Instructions for the task:
In the listing below, how many lines contain the word "black"? Please respond with the number only.

Record extracts:
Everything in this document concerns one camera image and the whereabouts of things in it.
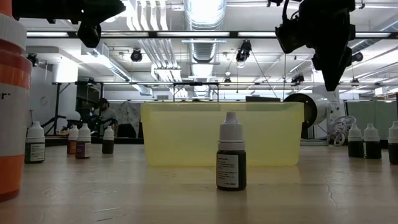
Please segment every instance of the table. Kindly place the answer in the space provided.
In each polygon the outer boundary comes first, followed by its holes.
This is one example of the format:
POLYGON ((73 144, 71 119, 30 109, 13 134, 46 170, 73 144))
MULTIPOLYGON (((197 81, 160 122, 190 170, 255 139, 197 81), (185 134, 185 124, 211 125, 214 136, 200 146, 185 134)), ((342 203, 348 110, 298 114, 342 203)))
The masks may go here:
POLYGON ((248 169, 242 192, 216 189, 215 169, 147 166, 143 145, 76 160, 66 147, 26 164, 1 224, 397 223, 398 166, 350 159, 345 147, 303 147, 294 167, 248 169))

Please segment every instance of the person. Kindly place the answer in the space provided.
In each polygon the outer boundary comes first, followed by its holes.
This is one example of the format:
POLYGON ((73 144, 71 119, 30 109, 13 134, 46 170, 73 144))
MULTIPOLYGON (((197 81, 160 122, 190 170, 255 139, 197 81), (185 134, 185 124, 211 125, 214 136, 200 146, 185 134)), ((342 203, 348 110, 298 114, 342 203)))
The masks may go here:
POLYGON ((118 125, 118 116, 116 115, 116 112, 114 110, 112 110, 111 108, 109 108, 109 103, 108 100, 105 98, 99 99, 98 102, 99 108, 94 110, 94 115, 99 116, 100 115, 100 110, 101 110, 101 120, 102 121, 106 121, 108 119, 115 119, 116 123, 113 123, 113 121, 107 121, 104 124, 101 124, 101 129, 100 129, 100 135, 104 134, 104 130, 111 124, 113 131, 114 131, 114 136, 117 137, 118 136, 118 129, 119 129, 119 125, 118 125))

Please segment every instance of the plastic tub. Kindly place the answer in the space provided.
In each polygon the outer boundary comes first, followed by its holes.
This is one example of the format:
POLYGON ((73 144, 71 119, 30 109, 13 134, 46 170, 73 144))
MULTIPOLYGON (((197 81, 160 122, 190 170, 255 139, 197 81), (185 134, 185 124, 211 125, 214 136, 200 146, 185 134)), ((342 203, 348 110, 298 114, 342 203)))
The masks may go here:
POLYGON ((145 154, 152 166, 215 166, 220 124, 236 111, 248 166, 293 166, 299 159, 302 103, 144 103, 145 154))

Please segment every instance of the small bottle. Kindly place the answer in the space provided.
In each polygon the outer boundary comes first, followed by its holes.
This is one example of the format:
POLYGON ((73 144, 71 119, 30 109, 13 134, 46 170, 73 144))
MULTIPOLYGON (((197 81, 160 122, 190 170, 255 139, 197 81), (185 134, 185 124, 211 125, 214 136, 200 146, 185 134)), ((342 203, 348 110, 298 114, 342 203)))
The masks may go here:
POLYGON ((363 158, 362 134, 356 124, 353 124, 348 131, 348 156, 363 158))
POLYGON ((25 144, 25 163, 35 164, 45 160, 45 137, 44 129, 40 123, 33 122, 32 127, 27 130, 25 144))
POLYGON ((86 123, 79 130, 75 157, 76 159, 88 159, 91 157, 91 131, 86 123))
POLYGON ((108 128, 104 132, 104 140, 102 142, 102 153, 112 154, 113 146, 114 146, 114 132, 112 130, 112 126, 108 126, 108 128))
POLYGON ((246 151, 242 124, 235 112, 227 112, 220 125, 217 152, 217 187, 221 190, 246 188, 246 151))
POLYGON ((398 165, 398 121, 388 129, 388 156, 391 164, 398 165))
POLYGON ((379 132, 374 128, 373 124, 363 131, 364 151, 367 159, 381 159, 381 147, 379 132))
POLYGON ((76 154, 76 144, 77 138, 79 137, 79 129, 76 125, 73 125, 72 129, 69 131, 68 144, 67 144, 67 154, 76 154))

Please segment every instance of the desk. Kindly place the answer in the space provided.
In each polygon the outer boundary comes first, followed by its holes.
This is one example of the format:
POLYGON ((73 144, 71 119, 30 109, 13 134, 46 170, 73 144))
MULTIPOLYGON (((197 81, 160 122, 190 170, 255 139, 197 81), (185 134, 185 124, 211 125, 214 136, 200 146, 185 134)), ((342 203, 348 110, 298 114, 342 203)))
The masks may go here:
POLYGON ((26 164, 1 224, 397 223, 398 166, 350 159, 344 147, 303 147, 294 167, 248 169, 242 192, 216 189, 214 168, 147 166, 143 145, 76 160, 50 147, 26 164))

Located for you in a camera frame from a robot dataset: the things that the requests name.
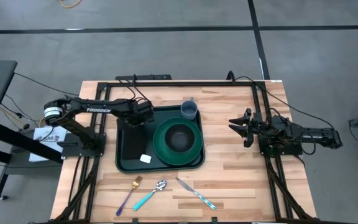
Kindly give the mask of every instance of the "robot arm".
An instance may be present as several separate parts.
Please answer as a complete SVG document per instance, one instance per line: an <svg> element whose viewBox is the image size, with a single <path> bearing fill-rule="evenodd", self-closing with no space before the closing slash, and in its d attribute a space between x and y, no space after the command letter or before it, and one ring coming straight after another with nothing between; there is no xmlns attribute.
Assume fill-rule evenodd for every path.
<svg viewBox="0 0 358 224"><path fill-rule="evenodd" d="M80 113L113 114L129 126L138 126L145 121L153 121L153 105L145 100L138 103L135 99L116 99L114 101L83 100L69 97L51 101L44 106L45 123L52 127L61 126L78 136L83 149L99 147L94 129L84 127L74 120Z"/></svg>
<svg viewBox="0 0 358 224"><path fill-rule="evenodd" d="M250 116L251 109L247 108L243 117L229 120L236 124L230 124L229 127L246 138L244 147L250 147L254 142L254 134L258 135L261 151L271 156L299 155L302 153L302 142L316 143L331 149L342 146L338 131L331 128L304 128L280 115L275 115L266 121L262 120L260 113L254 113L252 119Z"/></svg>
<svg viewBox="0 0 358 224"><path fill-rule="evenodd" d="M69 97L58 99L44 106L47 125L59 126L80 113L109 113L122 118L129 125L139 125L153 120L153 105L149 101L116 99L114 101L83 100Z"/></svg>

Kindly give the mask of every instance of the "black tray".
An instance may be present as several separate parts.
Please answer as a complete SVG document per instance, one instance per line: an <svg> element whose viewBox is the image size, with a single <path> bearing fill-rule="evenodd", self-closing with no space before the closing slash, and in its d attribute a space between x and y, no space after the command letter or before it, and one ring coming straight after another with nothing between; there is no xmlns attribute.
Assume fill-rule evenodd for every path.
<svg viewBox="0 0 358 224"><path fill-rule="evenodd" d="M153 147L153 135L157 127L164 121L170 118L180 117L180 105L179 106L158 106L154 108L154 121L146 122L144 125L146 134L146 154L151 156L150 164L141 162L139 159L122 159L122 152L125 149L123 146L125 135L125 129L122 128L122 123L117 120L117 144L116 144L116 166L123 173L135 173L135 172L152 172L152 171L163 171L163 170L180 170L180 169L195 169L201 166L205 160L204 141L201 147L200 154L191 163L182 166L173 166L166 164L158 158ZM201 116L200 112L197 112L196 118L192 121L203 135L201 128ZM135 136L130 136L131 141L136 141Z"/></svg>

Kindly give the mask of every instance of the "white sticker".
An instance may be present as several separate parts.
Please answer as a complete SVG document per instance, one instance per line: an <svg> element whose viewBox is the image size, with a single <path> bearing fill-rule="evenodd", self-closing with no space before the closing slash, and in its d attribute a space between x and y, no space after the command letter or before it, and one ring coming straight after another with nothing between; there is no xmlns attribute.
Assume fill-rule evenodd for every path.
<svg viewBox="0 0 358 224"><path fill-rule="evenodd" d="M142 154L142 156L140 157L140 161L145 162L147 164L149 164L151 160L152 157L145 154Z"/></svg>
<svg viewBox="0 0 358 224"><path fill-rule="evenodd" d="M49 112L44 113L45 117L48 117L50 115L60 115L60 112L59 111L49 111Z"/></svg>
<svg viewBox="0 0 358 224"><path fill-rule="evenodd" d="M47 113L49 111L60 111L60 112L62 112L63 110L61 108L59 108L59 107L51 107L51 108L45 109L44 113Z"/></svg>

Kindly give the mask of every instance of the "green plate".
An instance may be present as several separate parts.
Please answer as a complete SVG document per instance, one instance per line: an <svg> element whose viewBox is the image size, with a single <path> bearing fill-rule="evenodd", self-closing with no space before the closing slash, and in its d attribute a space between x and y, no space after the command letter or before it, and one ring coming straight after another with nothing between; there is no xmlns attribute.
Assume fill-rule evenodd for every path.
<svg viewBox="0 0 358 224"><path fill-rule="evenodd" d="M195 137L193 146L185 152L175 152L167 146L165 134L168 129L176 124L188 126ZM171 118L161 123L154 132L153 146L157 156L167 164L180 166L191 162L200 153L203 145L203 138L197 125L184 118Z"/></svg>

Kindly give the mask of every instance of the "black table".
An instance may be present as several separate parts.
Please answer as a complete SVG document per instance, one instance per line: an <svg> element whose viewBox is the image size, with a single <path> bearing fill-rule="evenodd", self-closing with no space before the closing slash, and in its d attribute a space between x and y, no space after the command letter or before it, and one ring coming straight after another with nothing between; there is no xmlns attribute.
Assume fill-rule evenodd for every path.
<svg viewBox="0 0 358 224"><path fill-rule="evenodd" d="M0 104L4 95L13 79L14 70L17 66L17 62L15 61L0 61ZM0 162L8 164L10 167L16 166L44 166L45 164L53 163L53 164L62 164L62 154L58 151L55 151L43 144L34 141L31 138L31 133L27 133L27 136L21 133L21 130L13 131L3 125L0 124L0 140L9 143L15 147L21 148L25 150L20 153L6 153L0 151ZM36 154L38 156L42 156L49 161L46 162L36 162L30 163L28 162L28 155L31 153ZM10 169L5 167L2 175L0 177L0 196L4 184L6 182L7 176L9 174L20 174L20 171L25 171L24 169Z"/></svg>

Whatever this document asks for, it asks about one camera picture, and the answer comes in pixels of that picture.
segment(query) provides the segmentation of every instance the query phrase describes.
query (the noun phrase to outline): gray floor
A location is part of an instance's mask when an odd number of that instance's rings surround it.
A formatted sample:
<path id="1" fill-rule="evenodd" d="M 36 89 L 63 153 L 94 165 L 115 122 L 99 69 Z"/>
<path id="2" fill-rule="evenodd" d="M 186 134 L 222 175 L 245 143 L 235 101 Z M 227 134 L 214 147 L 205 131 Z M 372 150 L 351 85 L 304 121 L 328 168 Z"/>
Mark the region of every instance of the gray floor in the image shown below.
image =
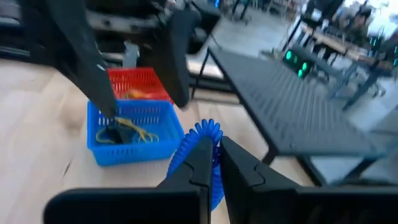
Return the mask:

Solution to this problem:
2